**STORED DATA**.
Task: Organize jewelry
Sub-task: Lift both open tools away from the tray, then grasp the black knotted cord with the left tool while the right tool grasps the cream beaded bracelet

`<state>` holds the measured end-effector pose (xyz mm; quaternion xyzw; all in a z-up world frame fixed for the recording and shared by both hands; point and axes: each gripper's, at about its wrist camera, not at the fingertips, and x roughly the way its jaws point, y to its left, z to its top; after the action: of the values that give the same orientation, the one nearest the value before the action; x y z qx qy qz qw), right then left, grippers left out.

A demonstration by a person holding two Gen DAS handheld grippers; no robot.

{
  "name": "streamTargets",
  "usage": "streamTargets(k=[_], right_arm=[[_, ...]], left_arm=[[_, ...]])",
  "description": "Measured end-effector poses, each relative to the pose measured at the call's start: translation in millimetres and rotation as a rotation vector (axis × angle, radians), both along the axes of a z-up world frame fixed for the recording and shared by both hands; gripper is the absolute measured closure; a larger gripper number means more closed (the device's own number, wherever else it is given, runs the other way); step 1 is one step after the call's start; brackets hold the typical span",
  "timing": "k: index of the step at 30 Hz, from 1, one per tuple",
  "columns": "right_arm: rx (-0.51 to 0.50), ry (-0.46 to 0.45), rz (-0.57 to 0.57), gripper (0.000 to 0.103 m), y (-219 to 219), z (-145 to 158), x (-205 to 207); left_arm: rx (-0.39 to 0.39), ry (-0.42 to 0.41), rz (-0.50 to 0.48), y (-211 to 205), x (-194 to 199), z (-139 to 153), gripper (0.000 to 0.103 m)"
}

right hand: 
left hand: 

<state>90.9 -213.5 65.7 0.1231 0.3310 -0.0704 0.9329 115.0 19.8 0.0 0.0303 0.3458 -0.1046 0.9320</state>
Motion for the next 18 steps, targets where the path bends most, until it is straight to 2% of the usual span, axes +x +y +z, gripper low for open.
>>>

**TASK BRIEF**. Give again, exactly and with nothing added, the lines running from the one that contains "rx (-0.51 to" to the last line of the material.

**TASK RESPONSE**.
  "columns": "right_arm: rx (-0.51 to 0.50), ry (-0.46 to 0.45), rz (-0.57 to 0.57), gripper (0.000 to 0.103 m), y (-219 to 219), z (-145 to 158), x (-205 to 207); left_arm: rx (-0.39 to 0.39), ry (-0.42 to 0.41), rz (-0.50 to 0.48), y (-211 to 205), x (-194 to 199), z (-139 to 153), gripper (0.000 to 0.103 m)"
}

right hand: 
left hand: 

<state>90.9 -213.5 65.7 0.1231 0.3310 -0.0704 0.9329 115.0 19.8 0.0 0.0303 0.3458 -0.1046 0.9320</state>
Motion for the next 18 steps, targets where the path bends most, until it is straight to 2% of the usual span, axes +x +y +z, gripper low for open.
>>>

This exercise requires no further work.